Orenstein concurs with my thought on page 16 where she says ‘I have never seen a study proving that playing princess specifically damages girls’ self esteem or dampens other aspirations. And trust me, I have looked.’ She says that there are ample evidence that the more mainstream media girls consume, the more importance they place on being pretty and sexy. There is also ‘reams of studies show that teenage girls and college students who hold conventional beliefs about femininity – especially those that emphasize beauty and pleasing behavior are less ambitious and more likely to be depressed than their peers.’

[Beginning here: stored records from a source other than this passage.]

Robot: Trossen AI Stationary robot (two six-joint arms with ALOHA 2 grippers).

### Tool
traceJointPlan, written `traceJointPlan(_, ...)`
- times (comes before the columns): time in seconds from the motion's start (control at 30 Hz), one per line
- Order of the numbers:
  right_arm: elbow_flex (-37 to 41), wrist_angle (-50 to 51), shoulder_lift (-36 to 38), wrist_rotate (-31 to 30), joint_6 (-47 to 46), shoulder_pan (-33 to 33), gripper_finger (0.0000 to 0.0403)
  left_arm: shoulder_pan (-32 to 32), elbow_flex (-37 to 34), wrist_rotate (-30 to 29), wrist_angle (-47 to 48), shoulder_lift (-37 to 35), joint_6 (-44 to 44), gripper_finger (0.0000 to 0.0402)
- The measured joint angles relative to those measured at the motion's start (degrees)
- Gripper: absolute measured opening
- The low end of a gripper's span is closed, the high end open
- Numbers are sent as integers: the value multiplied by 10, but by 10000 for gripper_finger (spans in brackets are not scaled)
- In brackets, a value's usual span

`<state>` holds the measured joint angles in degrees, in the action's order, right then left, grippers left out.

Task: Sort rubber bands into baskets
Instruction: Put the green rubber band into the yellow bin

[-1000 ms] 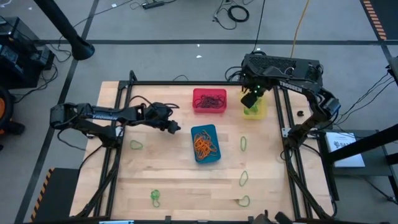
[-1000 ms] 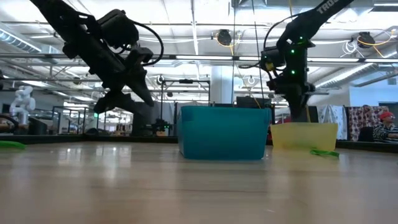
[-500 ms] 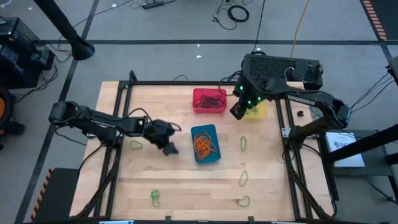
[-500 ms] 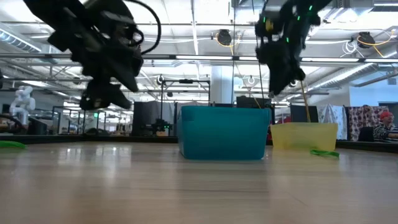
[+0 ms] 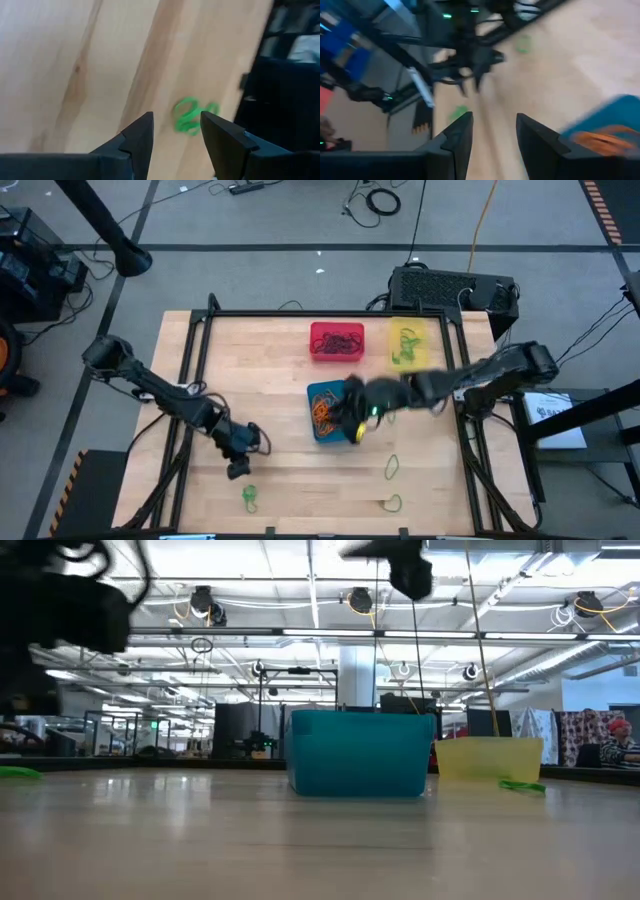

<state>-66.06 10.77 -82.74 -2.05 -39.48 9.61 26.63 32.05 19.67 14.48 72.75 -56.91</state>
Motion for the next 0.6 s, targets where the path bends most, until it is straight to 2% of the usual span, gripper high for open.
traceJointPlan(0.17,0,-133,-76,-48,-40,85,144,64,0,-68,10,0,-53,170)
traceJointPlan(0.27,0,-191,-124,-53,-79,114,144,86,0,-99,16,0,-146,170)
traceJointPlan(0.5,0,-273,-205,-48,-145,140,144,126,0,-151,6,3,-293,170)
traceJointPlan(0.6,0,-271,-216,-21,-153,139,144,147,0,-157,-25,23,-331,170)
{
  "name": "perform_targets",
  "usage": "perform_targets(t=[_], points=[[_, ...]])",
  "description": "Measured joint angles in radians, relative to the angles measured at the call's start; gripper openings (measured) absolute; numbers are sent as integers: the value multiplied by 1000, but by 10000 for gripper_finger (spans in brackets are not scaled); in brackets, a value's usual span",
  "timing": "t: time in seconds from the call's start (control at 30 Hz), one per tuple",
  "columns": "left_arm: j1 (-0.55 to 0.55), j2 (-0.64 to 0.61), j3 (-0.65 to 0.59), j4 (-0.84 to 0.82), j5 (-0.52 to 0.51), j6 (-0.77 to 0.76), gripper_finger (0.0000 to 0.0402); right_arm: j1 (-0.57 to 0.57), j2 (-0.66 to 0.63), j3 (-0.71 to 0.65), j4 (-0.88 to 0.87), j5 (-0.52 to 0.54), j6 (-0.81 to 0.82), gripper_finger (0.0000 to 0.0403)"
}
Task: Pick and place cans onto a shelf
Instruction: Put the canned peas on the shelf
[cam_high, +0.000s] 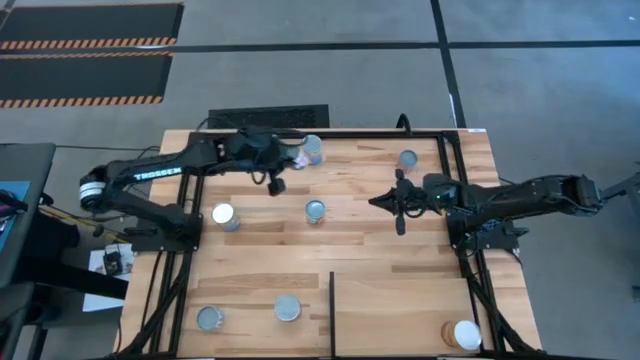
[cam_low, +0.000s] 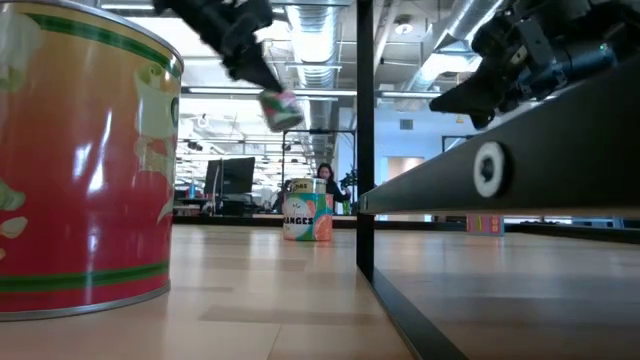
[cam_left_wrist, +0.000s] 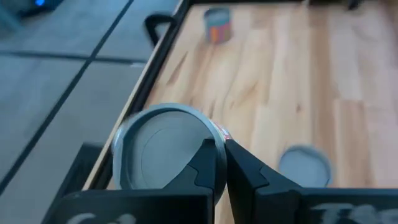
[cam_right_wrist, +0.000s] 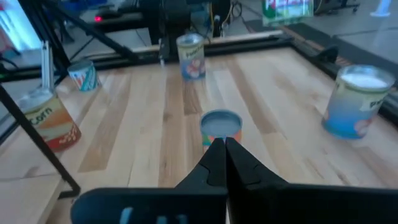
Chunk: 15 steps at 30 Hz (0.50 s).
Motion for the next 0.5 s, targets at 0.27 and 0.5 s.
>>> perform_targets(t=[0.27,0.5], points=[[-65,311,209,12,50,60,1,12,-31,0,-7,3,-15,5],[-91,541,340,15,100,71,0,34,-30,0,-25,30,-31,5]])
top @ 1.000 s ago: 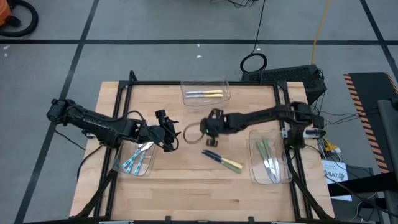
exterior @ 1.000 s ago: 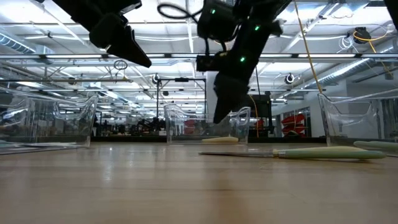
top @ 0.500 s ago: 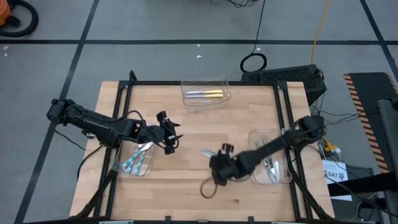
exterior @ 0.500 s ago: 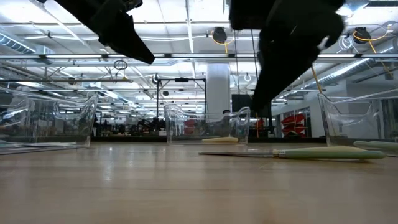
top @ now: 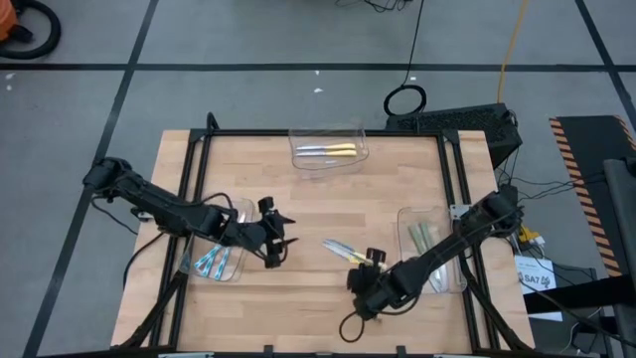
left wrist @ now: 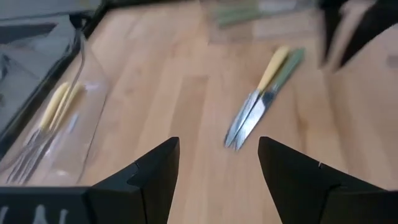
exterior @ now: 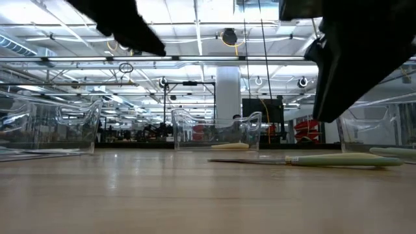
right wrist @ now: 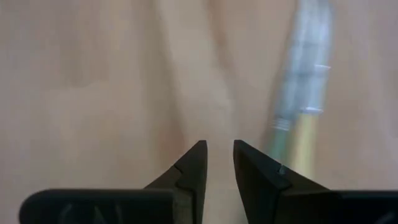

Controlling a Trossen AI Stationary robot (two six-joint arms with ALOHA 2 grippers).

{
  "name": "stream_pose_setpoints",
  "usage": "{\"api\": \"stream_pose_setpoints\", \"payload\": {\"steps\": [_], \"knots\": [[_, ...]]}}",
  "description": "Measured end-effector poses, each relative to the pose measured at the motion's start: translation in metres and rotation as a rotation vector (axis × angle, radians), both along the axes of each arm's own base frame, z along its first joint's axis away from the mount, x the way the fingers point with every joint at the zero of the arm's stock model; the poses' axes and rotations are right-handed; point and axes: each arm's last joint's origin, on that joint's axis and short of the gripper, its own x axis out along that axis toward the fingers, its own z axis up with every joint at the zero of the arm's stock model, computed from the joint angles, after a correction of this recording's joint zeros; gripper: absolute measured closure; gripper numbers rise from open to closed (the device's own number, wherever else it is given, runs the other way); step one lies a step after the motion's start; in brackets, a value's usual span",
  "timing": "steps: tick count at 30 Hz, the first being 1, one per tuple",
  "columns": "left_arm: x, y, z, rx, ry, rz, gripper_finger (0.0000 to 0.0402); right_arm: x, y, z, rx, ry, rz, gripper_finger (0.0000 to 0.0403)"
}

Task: Sort silverware by color (type)
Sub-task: Put the green knife into the bottom right transparent bin

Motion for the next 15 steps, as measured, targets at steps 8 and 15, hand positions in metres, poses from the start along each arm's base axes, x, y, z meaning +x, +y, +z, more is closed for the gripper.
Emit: {"api": "stream_pose_setpoints", "payload": {"steps": [8, 15], "knots": [[0.002, -0.019, 0.018, -0.022, -0.092, -0.059, 0.0174, 0.002, -0.016, 0.0, -0.177, 0.028, 0.051, 0.0307], [-0.001, -0.025, 0.019, 0.018, -0.097, -0.065, 0.0174, 0.0, -0.016, -0.009, -0.17, 0.03, 0.008, 0.0283]]}}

She makes another interesting point that was relevant to my life and my children. She wondered which sex has greater freedom when it comes to choosing toys? Girls get to choose sequin dresses, baby dolls or spy kit, both are acceptable. But a boy, due to imposed masculinity, primarily by the dads and also by society, would rather die than be caught with a tutu or a pink bicycle. One of Ryan’s preschool friends came for a play date and teased Ryan for riding his sister’s hand me down, pink scooter. After the friend left, Ryan refused to get on it – ever again. I held my ground and refused to buy him a blue scooter because I didn’t want him to give in to peer pressure over the gender differentiating colors. He gave up riding scooters altogether and moved on to bicycles. He chose a blue one, at age four.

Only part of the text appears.